Extracted data: Begin

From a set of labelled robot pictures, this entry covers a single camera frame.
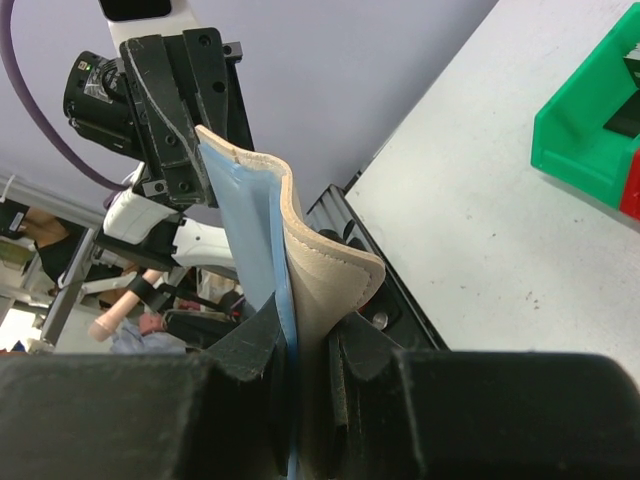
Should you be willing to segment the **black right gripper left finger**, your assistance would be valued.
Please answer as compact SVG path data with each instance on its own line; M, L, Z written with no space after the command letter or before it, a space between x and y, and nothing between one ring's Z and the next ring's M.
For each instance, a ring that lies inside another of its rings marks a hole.
M196 354L5 355L5 479L278 479L286 345L276 303Z

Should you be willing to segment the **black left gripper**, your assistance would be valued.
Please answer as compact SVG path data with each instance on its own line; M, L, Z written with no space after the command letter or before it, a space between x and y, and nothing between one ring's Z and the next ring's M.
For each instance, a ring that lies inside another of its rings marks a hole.
M146 161L151 177L166 182L170 205L215 207L195 127L254 148L236 71L241 45L223 42L215 28L199 28L133 38L120 53L124 70L115 58L78 56L62 101L70 126L86 140Z

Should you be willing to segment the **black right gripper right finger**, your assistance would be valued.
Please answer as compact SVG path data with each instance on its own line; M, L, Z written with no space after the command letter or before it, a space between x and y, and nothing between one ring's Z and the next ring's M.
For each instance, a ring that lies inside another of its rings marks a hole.
M354 313L328 360L336 479L639 475L639 392L607 357L407 350Z

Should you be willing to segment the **beige leather card holder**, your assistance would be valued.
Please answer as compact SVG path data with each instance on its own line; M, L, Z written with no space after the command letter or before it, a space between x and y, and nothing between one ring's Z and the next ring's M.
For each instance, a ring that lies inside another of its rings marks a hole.
M263 167L281 177L280 209L299 353L295 458L300 478L321 479L326 470L320 427L320 407L326 397L320 387L322 345L331 329L356 311L352 301L363 278L352 264L340 259L335 244L306 225L292 170L284 160L243 149L204 126L197 126L195 131L200 145L237 154L242 164Z

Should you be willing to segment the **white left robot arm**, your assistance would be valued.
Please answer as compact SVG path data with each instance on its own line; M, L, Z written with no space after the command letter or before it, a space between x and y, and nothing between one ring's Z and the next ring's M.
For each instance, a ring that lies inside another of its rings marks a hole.
M218 205L195 128L254 148L236 71L241 46L207 27L132 38L119 53L81 53L62 102L80 137L140 163L111 200L96 243L153 270L212 266L211 255L195 255L211 228L185 215Z

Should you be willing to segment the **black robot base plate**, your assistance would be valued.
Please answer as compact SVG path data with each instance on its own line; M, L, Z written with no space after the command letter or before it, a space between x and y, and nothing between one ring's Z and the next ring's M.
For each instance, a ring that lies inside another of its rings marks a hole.
M306 221L335 244L340 259L352 264L363 278L352 305L369 323L407 350L448 349L342 189L327 187Z

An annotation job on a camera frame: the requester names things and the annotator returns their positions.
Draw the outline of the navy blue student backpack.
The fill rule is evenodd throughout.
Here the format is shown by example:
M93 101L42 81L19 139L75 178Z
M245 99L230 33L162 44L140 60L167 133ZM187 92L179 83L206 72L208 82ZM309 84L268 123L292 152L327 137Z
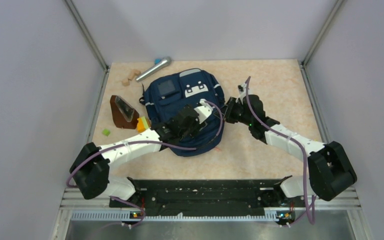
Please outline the navy blue student backpack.
M212 108L225 105L225 94L216 78L209 72L192 68L154 80L142 92L139 102L145 106L152 125L165 123L186 105L197 107L201 99ZM214 149L222 139L224 126L216 112L206 119L195 137L186 136L171 148L180 157L193 157Z

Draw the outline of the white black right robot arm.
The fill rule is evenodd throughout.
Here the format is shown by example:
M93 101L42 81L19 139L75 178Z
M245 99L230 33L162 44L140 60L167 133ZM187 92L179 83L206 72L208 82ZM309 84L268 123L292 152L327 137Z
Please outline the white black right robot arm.
M273 200L277 205L287 206L301 196L331 201L357 182L357 174L339 142L319 142L287 129L266 115L257 95L231 97L221 112L227 123L247 125L256 140L303 161L301 176L287 176L274 185Z

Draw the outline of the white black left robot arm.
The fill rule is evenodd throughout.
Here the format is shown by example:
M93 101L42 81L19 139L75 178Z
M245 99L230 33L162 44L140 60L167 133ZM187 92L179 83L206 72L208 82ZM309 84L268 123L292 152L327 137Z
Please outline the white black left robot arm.
M165 147L193 151L194 147L180 146L185 137L195 134L213 113L207 104L186 105L166 122L115 143L97 146L90 142L83 146L69 169L67 185L79 189L85 200L101 195L117 197L127 206L140 202L140 193L128 177L113 176L119 166L146 154L157 153Z

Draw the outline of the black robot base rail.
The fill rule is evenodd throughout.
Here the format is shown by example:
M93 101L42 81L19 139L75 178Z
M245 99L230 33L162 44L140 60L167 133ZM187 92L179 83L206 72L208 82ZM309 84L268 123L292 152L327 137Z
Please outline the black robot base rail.
M134 204L146 218L182 216L191 220L254 218L293 223L295 210L305 206L301 196L286 198L280 179L139 180L125 203L109 201L111 208Z

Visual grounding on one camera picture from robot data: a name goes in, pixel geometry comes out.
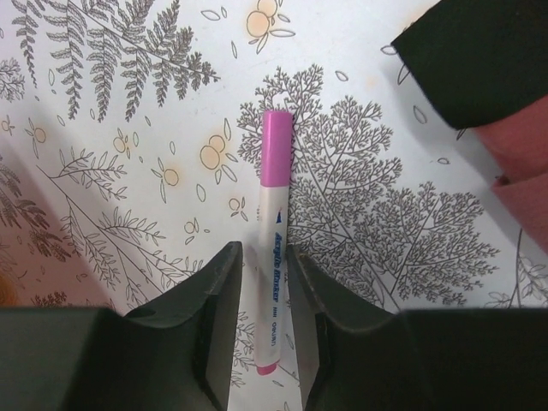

Extracted data: End

▸ **Task prompt**: Repeat the records above exactly, leaving out any pictures they contain.

▸ **Answer box**:
From a set of labelled robot pictures, this entry covers a single camera frame.
Should you be willing to segment the **black right gripper left finger**, your assistance would be valued.
Please answer as compact SVG path data with each instance on its own line; M, L, Z written with no space after the command letter or before it, a space between x and y, and nothing between one ring's Z and the next ring's M.
For each instance, a ring that lies inside another of its rings marks a hole.
M196 354L5 355L5 479L278 479L286 345L276 303Z

Should you be willing to segment the **black left gripper**, your assistance would be valued.
Please answer as compact SVG path data with each instance on its own line; M, L, Z written with no space after the command letter or before it, a space between x and y, and nothing between one ring's Z and the next ring's M.
For each instance, a ring that lies inside another of its rings marks a hole.
M146 161L151 177L166 182L170 205L215 207L195 127L254 148L236 71L241 45L223 42L215 28L199 28L133 38L120 53L124 70L115 58L78 56L62 101L70 126L86 140Z

Should you be willing to segment the **black right gripper right finger**, your assistance would be valued.
Please answer as compact SVG path data with each instance on its own line; M, L, Z written with no space after the command letter or before it, a space between x and y, and nothing between one ring's Z and the next ring's M.
For each instance, a ring that lies inside another of its rings marks a hole.
M354 313L328 360L336 479L639 475L639 392L607 357L407 350Z

Should you be willing to segment the **beige leather card holder**, your assistance would be valued.
Please answer as compact SVG path data with each instance on its own line; M, L, Z written with no space after the command letter or before it, a space between x and y, and nothing between one ring's Z and the next ring's M.
For each instance, a ring that lies inside another of its rings marks a hole.
M263 167L281 177L280 209L299 353L295 458L300 478L321 479L326 470L320 427L320 407L326 397L320 387L322 345L331 329L356 311L352 301L363 278L352 264L340 259L335 244L306 225L292 170L284 160L243 149L204 126L197 126L195 131L200 145L237 154L242 164Z

Should you be willing to segment the **white left robot arm**, your assistance would be valued.
Please answer as compact SVG path data with each instance on its own line; M, L, Z written with no space after the command letter or before it, a space between x and y, and nothing between one ring's Z and the next ring's M.
For each instance, a ring that lies inside another of its rings marks a hole.
M218 205L195 128L254 148L236 71L241 46L207 27L132 38L119 53L81 53L62 102L80 137L140 163L111 200L96 243L153 270L212 266L211 255L195 255L211 228L185 215Z

Should you be willing to segment the **black robot base plate**, your assistance would be valued.
Please answer as compact SVG path data with each instance on its own line; M, L, Z written with no space after the command letter or before it, a space between x and y, and nothing between one ring's Z and the next ring's M.
For each instance, a ring that lies inside another of its rings marks a hole.
M306 221L335 244L340 259L352 264L363 278L352 305L369 323L407 350L448 349L342 189L327 187Z

An annotation job on a camera frame: the requester names things and the annotator returns their positions.
Draw the outline of the navy blue student backpack.
The fill rule is evenodd throughout.
Here the format is shown by example:
M93 101L42 81L19 139L75 178Z
M245 99L230 33L162 44L140 60L167 133ZM187 92L179 83L206 72L208 82ZM309 84L268 123L292 152L327 137Z
Please outline the navy blue student backpack.
M212 108L225 105L225 94L216 78L209 72L192 68L154 80L142 92L139 102L145 106L152 125L165 123L186 105L197 107L201 99ZM214 149L222 139L224 126L216 112L206 119L195 137L186 136L171 148L180 157L193 157Z

Draw the outline of the white black right robot arm.
The fill rule is evenodd throughout.
Here the format is shown by example:
M93 101L42 81L19 139L75 178Z
M245 99L230 33L162 44L140 60L167 133ZM187 92L179 83L206 72L208 82ZM309 84L268 123L292 152L327 137Z
Please outline the white black right robot arm.
M273 200L277 205L287 206L301 196L331 201L357 182L357 174L339 142L319 142L287 129L266 115L257 95L231 97L221 112L227 123L247 125L256 140L303 161L301 176L287 176L274 185Z

Draw the outline of the white black left robot arm.
The fill rule is evenodd throughout.
Here the format is shown by example:
M93 101L42 81L19 139L75 178Z
M245 99L230 33L162 44L140 60L167 133ZM187 92L179 83L206 72L208 82ZM309 84L268 123L292 152L327 137Z
Please outline the white black left robot arm.
M165 147L193 151L194 147L180 146L185 137L195 134L213 113L207 104L186 105L166 122L115 143L97 146L90 142L83 146L69 169L67 185L79 189L85 200L101 195L117 197L127 206L140 202L140 193L128 177L113 176L119 166L146 154L157 153Z

Draw the outline of the black robot base rail.
The fill rule is evenodd throughout.
Here the format is shown by example:
M93 101L42 81L19 139L75 178Z
M245 99L230 33L162 44L140 60L167 133ZM187 92L179 83L206 72L208 82ZM309 84L268 123L292 152L327 137Z
Please outline the black robot base rail.
M134 204L146 218L182 216L191 220L254 218L293 223L295 210L305 206L301 196L286 198L280 179L139 180L125 203L109 201L111 208Z

Visual grounding on one camera picture from robot data: a name goes in, pixel geometry comes out.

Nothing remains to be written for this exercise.